Les Européens doivent accentuer leur soutien à l’Ukraine
La précieuse indépendance de l’Ukraine, dont le 35e anniversaire a été marqué, lundi 24 août, par la venue à Kiev de nombreux responsables européens, a plus que jamais le goût du sang. La campagne de terreur menée par la Russie, avec ses frappes aériennes d’une intensité inégalée depuis 2023 contre les civils, dévaste les villes du pays et ronge le moral de la population. L’Ukraine a elle aussi intensifié ses bombardements sur l’arrière du front, menant en Russie, contre ses infrastructures énergétiques et logistiques, d’efficaces opérations.
Mais, pour capitaliser sur son exceptionnelle résilience, technologique et humaine, et pouvoir espérer enfin apercevoir une issue à cette guerre, Kiev manque de défenses aériennes, son talon d’Achille depuis quatre ans et demi. Le président, Volodymyr Zelensky, réclame 300 batteries américaines Patriot, les seules armes défensives capables de contrer les missiles balistiques russes. Si les Etats-Unis cèdent à l’Ukraine 5 % de leur production (estimée à 600 Patriot par an), « nous passerons l’hiver et sauverons des vies », déclarait-il le 13 août. Mais Washington, en 2025, lui en a livré moitié moins qu’en 2023. Et Donald Trump a encore témoigné de la plus grande inconstance, promettant début juillet d’accorder à Kiev une licence pour produire des Patriot, avant de se rétracter à la fin du mois.
Les Européens, principaux soutiens de l’Ukraine aujourd’hui, ne doivent donc pas fléchir. Ils ne sont pas arrivés à Kiev lundi les mains vides. L’Union a débloqué une nouvelle tranche d’aide de 6,1 milliards d’euros, dans le cadre du prêt de 90 milliards (dont 60 milliards de fournitures militaires) adopté par les Vingt-Sept. Paris annonce de nouveaux systèmes antimissiles. Berlin va livrer une partie de ses intercepteurs Patriot. La Norvège a confirmé son engagement substantiel, près de 8 milliards d’euros, pour 2027. Londres, dont l’effort depuis l’invasion russe du début 2022 atteint 29 milliards d’euros, a promis de faciliter l’assemblage en Ukraine de missiles de longue portée en levant le secret industriel sur leurs composants. « L’Ukraine est la ligne de front qui protège l’Europe », a justifié le nouveau premier ministre britannique, Andy Burnham.

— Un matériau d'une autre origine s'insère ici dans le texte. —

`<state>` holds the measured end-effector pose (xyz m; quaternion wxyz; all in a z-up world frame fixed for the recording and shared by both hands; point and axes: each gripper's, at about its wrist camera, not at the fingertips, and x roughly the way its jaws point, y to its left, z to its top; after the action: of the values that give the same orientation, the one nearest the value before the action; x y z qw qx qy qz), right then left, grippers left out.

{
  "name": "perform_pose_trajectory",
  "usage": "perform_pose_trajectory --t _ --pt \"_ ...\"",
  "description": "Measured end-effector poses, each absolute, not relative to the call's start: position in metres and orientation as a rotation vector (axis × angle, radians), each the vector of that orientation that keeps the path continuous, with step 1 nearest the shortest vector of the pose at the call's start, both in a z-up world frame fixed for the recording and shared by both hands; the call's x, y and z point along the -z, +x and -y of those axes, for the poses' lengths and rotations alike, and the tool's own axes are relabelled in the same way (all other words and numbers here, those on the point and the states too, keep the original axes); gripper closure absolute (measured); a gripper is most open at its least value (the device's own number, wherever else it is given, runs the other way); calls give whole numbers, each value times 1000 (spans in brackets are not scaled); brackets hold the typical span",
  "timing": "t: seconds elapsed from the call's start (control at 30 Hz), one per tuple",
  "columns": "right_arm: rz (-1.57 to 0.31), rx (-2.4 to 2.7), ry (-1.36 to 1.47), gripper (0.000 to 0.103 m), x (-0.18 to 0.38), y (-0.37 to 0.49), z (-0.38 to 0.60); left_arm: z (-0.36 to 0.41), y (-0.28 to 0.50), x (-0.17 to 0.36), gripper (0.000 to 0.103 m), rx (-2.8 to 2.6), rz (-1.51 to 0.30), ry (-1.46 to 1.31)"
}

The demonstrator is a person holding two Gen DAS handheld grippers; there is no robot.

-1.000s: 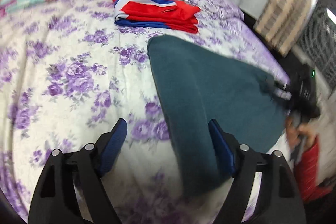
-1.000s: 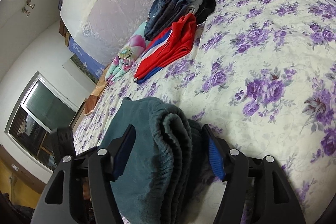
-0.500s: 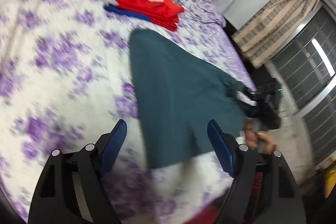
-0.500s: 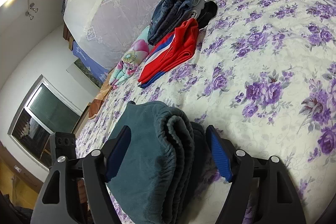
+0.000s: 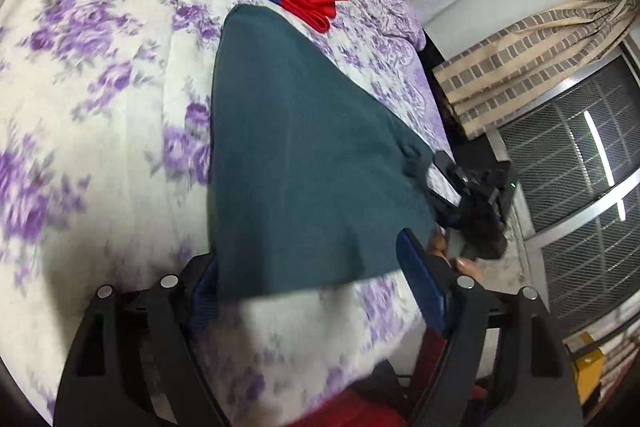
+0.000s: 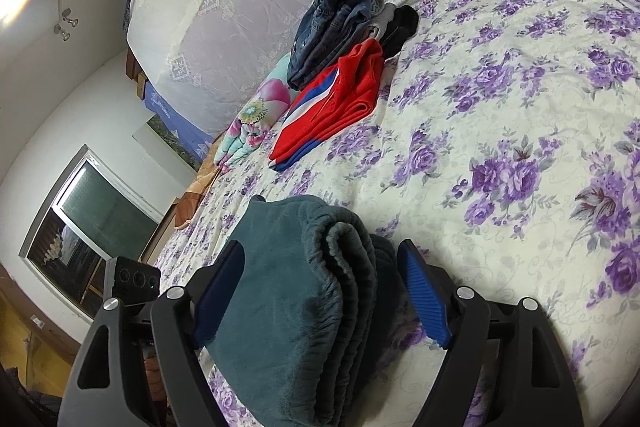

L’appui demeure « indéfectible », « inébranlable », ont répété les uns et les autres. S’ils veulent préserver la paix de leur continent, les valeurs de leurs démocraties et leur prospérité future, les Européens n’ont pas d’autre choix que de continuer à soutenir l’Ukraine et son président chef de guerre, même si Volodymyr Zelensky se trouve fragilisé sur le plan politique et attaqué sur le terrain de la corruption.
L’engagement européen doit même s’accélérer, pour ne plus laisser à Vladimir Poutine la latitude de jouer de l’usure du temps qui passe. D’une part, Moscou teste de plus en plus directement les membres européens de l’OTAN sur le plan militaire, des survols de drones aux cyberattaques d’infrastructures, et la réponse européenne, qui cherche à éviter toute escalade, va s’en trouver compliquée. D’autre part, les démocraties du continent ne sont pas à l’abri d’une lassitude de leurs opinions, voire d’un retournement. En France, la guerre figure déjà en queue des préoccupations des citoyens, et ce sujet, essentiel, pourrait se trouver simplement escamoté pendant la campagne pour l’élection présidentielle.